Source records
..............................

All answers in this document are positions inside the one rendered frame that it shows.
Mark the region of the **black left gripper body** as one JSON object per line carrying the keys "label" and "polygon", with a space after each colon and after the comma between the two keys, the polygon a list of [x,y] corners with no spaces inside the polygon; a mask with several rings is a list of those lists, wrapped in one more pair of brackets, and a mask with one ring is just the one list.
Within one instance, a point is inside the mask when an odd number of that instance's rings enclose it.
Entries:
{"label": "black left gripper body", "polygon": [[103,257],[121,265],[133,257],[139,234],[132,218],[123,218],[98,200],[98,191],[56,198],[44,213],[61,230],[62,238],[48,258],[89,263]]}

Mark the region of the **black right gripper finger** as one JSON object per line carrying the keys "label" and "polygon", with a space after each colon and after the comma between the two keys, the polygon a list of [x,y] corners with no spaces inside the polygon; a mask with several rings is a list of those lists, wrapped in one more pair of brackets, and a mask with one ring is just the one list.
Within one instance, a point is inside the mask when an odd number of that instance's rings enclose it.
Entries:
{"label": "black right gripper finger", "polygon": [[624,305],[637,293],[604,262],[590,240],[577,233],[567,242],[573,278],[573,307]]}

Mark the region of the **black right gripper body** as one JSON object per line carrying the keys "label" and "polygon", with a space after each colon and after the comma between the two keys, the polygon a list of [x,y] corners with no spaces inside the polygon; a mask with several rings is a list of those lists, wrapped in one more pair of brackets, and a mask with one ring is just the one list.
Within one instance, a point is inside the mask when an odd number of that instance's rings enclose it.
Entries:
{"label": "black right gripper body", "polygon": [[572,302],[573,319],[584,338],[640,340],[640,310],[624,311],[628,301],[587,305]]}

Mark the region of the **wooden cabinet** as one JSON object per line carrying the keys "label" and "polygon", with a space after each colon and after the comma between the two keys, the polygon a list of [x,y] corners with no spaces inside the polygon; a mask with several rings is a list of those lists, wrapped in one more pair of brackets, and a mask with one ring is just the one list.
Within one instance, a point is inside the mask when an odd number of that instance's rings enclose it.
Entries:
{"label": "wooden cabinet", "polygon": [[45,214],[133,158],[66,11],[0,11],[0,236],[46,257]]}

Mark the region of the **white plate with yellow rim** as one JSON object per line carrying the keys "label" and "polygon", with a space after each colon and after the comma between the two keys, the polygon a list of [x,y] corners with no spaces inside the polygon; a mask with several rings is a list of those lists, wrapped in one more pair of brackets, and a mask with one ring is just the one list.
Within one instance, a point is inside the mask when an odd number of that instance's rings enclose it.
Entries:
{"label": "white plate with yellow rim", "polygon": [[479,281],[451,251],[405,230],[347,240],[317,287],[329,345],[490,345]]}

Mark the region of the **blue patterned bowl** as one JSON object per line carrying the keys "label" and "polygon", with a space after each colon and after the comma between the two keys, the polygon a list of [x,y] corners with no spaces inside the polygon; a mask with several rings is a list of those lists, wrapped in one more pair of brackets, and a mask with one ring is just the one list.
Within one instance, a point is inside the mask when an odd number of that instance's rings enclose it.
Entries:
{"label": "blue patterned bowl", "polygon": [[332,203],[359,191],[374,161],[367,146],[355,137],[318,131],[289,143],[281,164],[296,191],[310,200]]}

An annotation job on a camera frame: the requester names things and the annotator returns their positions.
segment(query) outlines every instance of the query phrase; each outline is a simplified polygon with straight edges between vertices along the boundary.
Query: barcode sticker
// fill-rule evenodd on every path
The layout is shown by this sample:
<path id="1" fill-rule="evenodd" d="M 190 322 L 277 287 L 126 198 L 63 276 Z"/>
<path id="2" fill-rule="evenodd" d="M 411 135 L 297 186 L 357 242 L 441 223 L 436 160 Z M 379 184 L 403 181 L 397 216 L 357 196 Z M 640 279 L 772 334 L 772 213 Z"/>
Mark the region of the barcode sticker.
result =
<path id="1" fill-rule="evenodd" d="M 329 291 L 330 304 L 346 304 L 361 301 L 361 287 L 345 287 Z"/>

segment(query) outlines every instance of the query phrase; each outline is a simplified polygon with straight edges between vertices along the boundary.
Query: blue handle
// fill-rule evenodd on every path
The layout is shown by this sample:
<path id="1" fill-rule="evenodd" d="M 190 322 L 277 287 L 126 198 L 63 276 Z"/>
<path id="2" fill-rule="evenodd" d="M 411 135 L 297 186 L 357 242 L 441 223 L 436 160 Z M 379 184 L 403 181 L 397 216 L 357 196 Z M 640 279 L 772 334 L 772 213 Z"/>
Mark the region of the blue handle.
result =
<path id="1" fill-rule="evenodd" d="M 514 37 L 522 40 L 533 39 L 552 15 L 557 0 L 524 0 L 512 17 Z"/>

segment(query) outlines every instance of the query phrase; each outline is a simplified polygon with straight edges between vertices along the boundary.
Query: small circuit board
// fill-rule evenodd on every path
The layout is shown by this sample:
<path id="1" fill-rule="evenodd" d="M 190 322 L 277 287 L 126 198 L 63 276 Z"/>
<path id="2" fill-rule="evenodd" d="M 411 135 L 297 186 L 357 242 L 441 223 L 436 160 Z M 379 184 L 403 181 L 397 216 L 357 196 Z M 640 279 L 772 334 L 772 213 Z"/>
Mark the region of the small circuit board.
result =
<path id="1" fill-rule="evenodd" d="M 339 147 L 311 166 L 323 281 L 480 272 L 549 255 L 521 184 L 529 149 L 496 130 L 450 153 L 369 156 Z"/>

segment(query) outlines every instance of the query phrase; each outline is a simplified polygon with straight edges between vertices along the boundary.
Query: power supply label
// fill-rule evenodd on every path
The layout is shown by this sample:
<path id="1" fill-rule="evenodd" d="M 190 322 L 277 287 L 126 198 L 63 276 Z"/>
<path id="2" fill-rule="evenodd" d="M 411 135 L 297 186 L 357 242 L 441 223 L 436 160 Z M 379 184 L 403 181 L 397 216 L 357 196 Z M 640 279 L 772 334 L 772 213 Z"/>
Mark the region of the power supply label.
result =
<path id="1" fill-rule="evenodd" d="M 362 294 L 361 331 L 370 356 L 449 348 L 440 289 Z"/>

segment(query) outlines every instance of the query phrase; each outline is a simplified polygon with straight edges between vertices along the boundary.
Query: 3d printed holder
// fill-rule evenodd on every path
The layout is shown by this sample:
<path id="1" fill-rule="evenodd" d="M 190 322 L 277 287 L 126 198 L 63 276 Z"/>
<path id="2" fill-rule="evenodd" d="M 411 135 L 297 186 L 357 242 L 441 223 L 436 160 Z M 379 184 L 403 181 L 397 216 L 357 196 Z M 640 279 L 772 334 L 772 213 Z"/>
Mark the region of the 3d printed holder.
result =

..............................

Word for word, copy out all of the data shown above.

■ **EXPECTED ANSWER**:
All answers in this document are positions inside the one rendered frame that it shows.
Mark the region of the **black left gripper body** as one JSON object per line carrying the keys "label" and "polygon", with a space after each colon and after the comma between the two keys, the polygon a list of [x,y] corners with no spaces inside the polygon; a mask with several rings is a list of those lists, wrapped in one more pair of brackets, and a mask with one ring is just the one list.
Within one instance, a point is inside the mask when an odd number of that instance's rings enclose it.
Entries:
{"label": "black left gripper body", "polygon": [[103,257],[121,265],[133,257],[139,234],[132,218],[123,218],[98,200],[98,191],[56,198],[44,213],[61,230],[62,238],[48,258],[89,263]]}

Mark the region of the **black right gripper finger** as one JSON object per line carrying the keys "label" and "polygon", with a space after each colon and after the comma between the two keys, the polygon a list of [x,y] corners with no spaces inside the polygon; a mask with several rings is a list of those lists, wrapped in one more pair of brackets, and a mask with one ring is just the one list.
Within one instance, a point is inside the mask when an odd number of that instance's rings enclose it.
Entries:
{"label": "black right gripper finger", "polygon": [[624,305],[637,293],[604,262],[590,240],[577,233],[567,242],[573,278],[573,307]]}

Mark the region of the **black right gripper body** as one JSON object per line carrying the keys "label" and "polygon", with a space after each colon and after the comma between the two keys, the polygon a list of [x,y] corners with no spaces inside the polygon; a mask with several rings is a list of those lists, wrapped in one more pair of brackets, and a mask with one ring is just the one list.
Within one instance, a point is inside the mask when an odd number of that instance's rings enclose it.
Entries:
{"label": "black right gripper body", "polygon": [[572,302],[573,319],[584,338],[640,340],[640,310],[624,311],[628,301],[587,305]]}

Mark the region of the **wooden cabinet** as one JSON object per line carrying the keys "label" and "polygon", with a space after each colon and after the comma between the two keys, the polygon a list of [x,y] corners with no spaces inside the polygon; a mask with several rings is a list of those lists, wrapped in one more pair of brackets, and a mask with one ring is just the one list.
Within one instance, a point is inside the mask when an odd number of that instance's rings enclose it.
Entries:
{"label": "wooden cabinet", "polygon": [[45,214],[133,158],[66,11],[0,11],[0,236],[46,257]]}

Mark the region of the **white plate with yellow rim** as one JSON object per line carrying the keys "label" and "polygon", with a space after each colon and after the comma between the two keys, the polygon a list of [x,y] corners with no spaces inside the polygon; a mask with several rings is a list of those lists, wrapped in one more pair of brackets, and a mask with one ring is just the one list.
Within one instance, a point is inside the mask when an odd number of that instance's rings enclose it.
Entries:
{"label": "white plate with yellow rim", "polygon": [[479,281],[451,251],[405,230],[347,240],[317,287],[329,345],[490,345]]}

Mark the region of the **blue patterned bowl** as one JSON object per line carrying the keys "label" and "polygon", with a space after each colon and after the comma between the two keys, the polygon a list of [x,y] corners with no spaces inside the polygon; a mask with several rings is a list of those lists, wrapped in one more pair of brackets, and a mask with one ring is just the one list.
Within one instance, a point is inside the mask when an odd number of that instance's rings enclose it.
Entries:
{"label": "blue patterned bowl", "polygon": [[332,203],[359,191],[374,161],[367,146],[355,137],[318,131],[289,143],[281,164],[296,191],[310,200]]}

An annotation job on a camera frame: the requester names things and the annotator returns their positions.
segment(query) outlines every instance of the query phrase; each outline is a simplified polygon with straight edges between vertices along the boundary.
Query: barcode sticker
// fill-rule evenodd on every path
The layout is shown by this sample:
<path id="1" fill-rule="evenodd" d="M 190 322 L 277 287 L 126 198 L 63 276 Z"/>
<path id="2" fill-rule="evenodd" d="M 411 135 L 297 186 L 357 242 L 441 223 L 436 160 Z M 379 184 L 403 181 L 397 216 L 357 196 Z M 640 279 L 772 334 L 772 213 Z"/>
Mark the region of the barcode sticker.
result =
<path id="1" fill-rule="evenodd" d="M 329 291 L 330 304 L 346 304 L 361 301 L 361 287 L 345 287 Z"/>

segment(query) outlines every instance of the query phrase; each outline is a simplified polygon with straight edges between vertices along the boundary.
Query: blue handle
// fill-rule evenodd on every path
The layout is shown by this sample:
<path id="1" fill-rule="evenodd" d="M 190 322 L 277 287 L 126 198 L 63 276 Z"/>
<path id="2" fill-rule="evenodd" d="M 411 135 L 297 186 L 357 242 L 441 223 L 436 160 Z M 379 184 L 403 181 L 397 216 L 357 196 Z M 640 279 L 772 334 L 772 213 Z"/>
Mark the region of the blue handle.
result =
<path id="1" fill-rule="evenodd" d="M 514 37 L 522 40 L 533 39 L 552 15 L 557 0 L 524 0 L 512 17 Z"/>

segment(query) outlines every instance of the query phrase; each outline is a simplified polygon with straight edges between vertices along the boundary.
Query: small circuit board
// fill-rule evenodd on every path
The layout is shown by this sample:
<path id="1" fill-rule="evenodd" d="M 190 322 L 277 287 L 126 198 L 63 276 Z"/>
<path id="2" fill-rule="evenodd" d="M 411 135 L 297 186 L 357 242 L 441 223 L 436 160 Z M 379 184 L 403 181 L 397 216 L 357 196 Z M 640 279 L 772 334 L 772 213 Z"/>
Mark the region of the small circuit board.
result =
<path id="1" fill-rule="evenodd" d="M 339 147 L 311 166 L 323 281 L 480 272 L 549 255 L 521 184 L 529 149 L 496 130 L 450 153 L 369 156 Z"/>

segment(query) outlines every instance of the query phrase; each outline is a simplified polygon with straight edges between vertices along the boundary.
Query: power supply label
// fill-rule evenodd on every path
The layout is shown by this sample:
<path id="1" fill-rule="evenodd" d="M 190 322 L 277 287 L 126 198 L 63 276 Z"/>
<path id="2" fill-rule="evenodd" d="M 411 135 L 297 186 L 357 242 L 441 223 L 436 160 Z M 379 184 L 403 181 L 397 216 L 357 196 Z M 640 279 L 772 334 L 772 213 Z"/>
Mark the region of the power supply label.
result =
<path id="1" fill-rule="evenodd" d="M 362 294 L 361 331 L 370 356 L 449 348 L 440 289 Z"/>

segment(query) outlines every instance of the query phrase; each outline is a simplified polygon with straight edges between vertices along the boundary.
Query: 3d printed holder
// fill-rule evenodd on every path
The layout is shown by this sample:
<path id="1" fill-rule="evenodd" d="M 190 322 L 277 287 L 126 198 L 63 276 Z"/>
<path id="2" fill-rule="evenodd" d="M 411 135 L 297 186 L 357 242 L 441 223 L 436 160 Z M 379 184 L 403 181 L 397 216 L 357 196 Z M 640 279 L 772 334 L 772 213 Z"/>
Mark the region of the 3d printed holder.
result =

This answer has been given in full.